11. This being said, the Judge went on to establish whether, on 3 June 2020, the player would
have had just cause to terminate the contract.
12. In this respect, the DRC judge wished to emphasize that, according to the principle of
contractual stability, the unilateral termination of a contract must be considered as an
absolute last resort, where, given the particularities of the situation at stake, it could not
be expected that one of the parties could reasonably continue to be bound by the
contractual relationship. In what concerns financial obligations, one of the consequences
of the aforementioned principle is that only a persistent and substantial non-compliance
of these obligations could justify the unilateral termination of a contract.
13. In relation to the reasons brought forward by the Claimant to justify the premature
termination of the contract, the DRC Judge noted that, according to him, the amount of
EUR 8,000 corresponding to the monthly salaries of April and May 2020 was outstanding
as of the date of his claim.
14. In this respect, the DRC Judge underlined that, insofar the Respondent failed to reply to
the claim, he could only assume that indeed said two monthly salaries remained as
outstanding. Thus, and although acknowledging that the player failed to put the club in
default, the DRC Judge understood that it remains uncontested that the club owed him
two monthly salaries.
15. In addition, and after duly examining the information gathered during the course of the
investigation, the DRC Judge observed that there was a pattern of delays in the payment
For instance, month of January 2020 was paid in March 2020,
while the player already had to lodge a previous claim in front of FIFA for the salaries of
February and March 2020, which were also paid in delay, after the receipt of another
claim previously lodged by the player.
16. Overall, the DRC Judge considered that the Respondent significantly neglected its
financial obligations towards the Claimant.

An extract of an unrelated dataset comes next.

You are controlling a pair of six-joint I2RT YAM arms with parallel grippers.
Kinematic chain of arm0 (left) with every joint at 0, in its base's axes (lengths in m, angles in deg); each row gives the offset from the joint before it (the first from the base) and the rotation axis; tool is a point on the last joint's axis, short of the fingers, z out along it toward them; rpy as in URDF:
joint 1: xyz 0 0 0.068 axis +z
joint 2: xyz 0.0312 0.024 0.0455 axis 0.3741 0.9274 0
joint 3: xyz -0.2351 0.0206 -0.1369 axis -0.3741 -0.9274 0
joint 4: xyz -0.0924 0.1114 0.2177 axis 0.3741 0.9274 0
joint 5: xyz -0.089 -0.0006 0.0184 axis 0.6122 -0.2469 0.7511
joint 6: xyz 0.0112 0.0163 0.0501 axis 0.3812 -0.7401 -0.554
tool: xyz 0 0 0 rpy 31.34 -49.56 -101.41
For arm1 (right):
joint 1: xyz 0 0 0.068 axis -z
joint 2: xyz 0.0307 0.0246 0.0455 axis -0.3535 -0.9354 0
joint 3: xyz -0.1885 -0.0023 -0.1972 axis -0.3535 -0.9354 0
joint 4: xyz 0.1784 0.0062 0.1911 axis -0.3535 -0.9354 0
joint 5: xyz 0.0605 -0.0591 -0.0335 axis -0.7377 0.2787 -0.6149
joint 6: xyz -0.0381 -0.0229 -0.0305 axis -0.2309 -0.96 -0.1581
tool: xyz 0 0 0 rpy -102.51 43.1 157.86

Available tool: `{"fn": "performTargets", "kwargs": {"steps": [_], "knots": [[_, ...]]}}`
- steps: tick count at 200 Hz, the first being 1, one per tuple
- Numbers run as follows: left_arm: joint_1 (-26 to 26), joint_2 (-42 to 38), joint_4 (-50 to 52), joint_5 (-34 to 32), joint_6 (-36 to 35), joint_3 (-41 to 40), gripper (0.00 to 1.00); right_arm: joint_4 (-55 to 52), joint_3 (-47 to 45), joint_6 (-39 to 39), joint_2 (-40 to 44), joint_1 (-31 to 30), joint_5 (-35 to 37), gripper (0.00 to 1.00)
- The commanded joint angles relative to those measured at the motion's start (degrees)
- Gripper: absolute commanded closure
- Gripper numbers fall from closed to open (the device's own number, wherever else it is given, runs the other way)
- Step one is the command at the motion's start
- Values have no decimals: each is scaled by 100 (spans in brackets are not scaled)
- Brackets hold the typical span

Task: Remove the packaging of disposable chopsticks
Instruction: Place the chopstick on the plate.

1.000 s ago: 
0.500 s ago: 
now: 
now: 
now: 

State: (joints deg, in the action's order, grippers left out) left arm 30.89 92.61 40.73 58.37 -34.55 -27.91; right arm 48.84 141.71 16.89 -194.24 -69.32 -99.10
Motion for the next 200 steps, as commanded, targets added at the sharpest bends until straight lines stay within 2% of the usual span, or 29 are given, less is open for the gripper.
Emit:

Consequently, at the date of 3 June 2020, the
player could expect that the Respondent was not in a position to reasonably comply with
its contractual obligations.
17. As a result, the DRC Judge established that the player terminated the contract with just
cause and that the Respondent is to be held liable for the early termination of the
contract with just cause by the player.
18. Therefore, and before entering into the consequences of the early termination of the
contract, the DRC Judge understood that the Claimant is entitled to his outstanding
remuneration due until the early termination of the contract.
19. In this respect, the DRC Judge observed, as already mentioned above, that at the date of
the termination of the contract, the monthly salaries of April and May 2020 were
outstanding, for a total value of EUR 8,000 (i.e. 4,000*2).
20. Consequently, in strict application of the principle of pacta sunt servanda, the DRC Judge
established that the Respondent has to pay to the Claimant, the total outstanding
amount of EUR 8,000, as agreed in the contract concluded between the parties.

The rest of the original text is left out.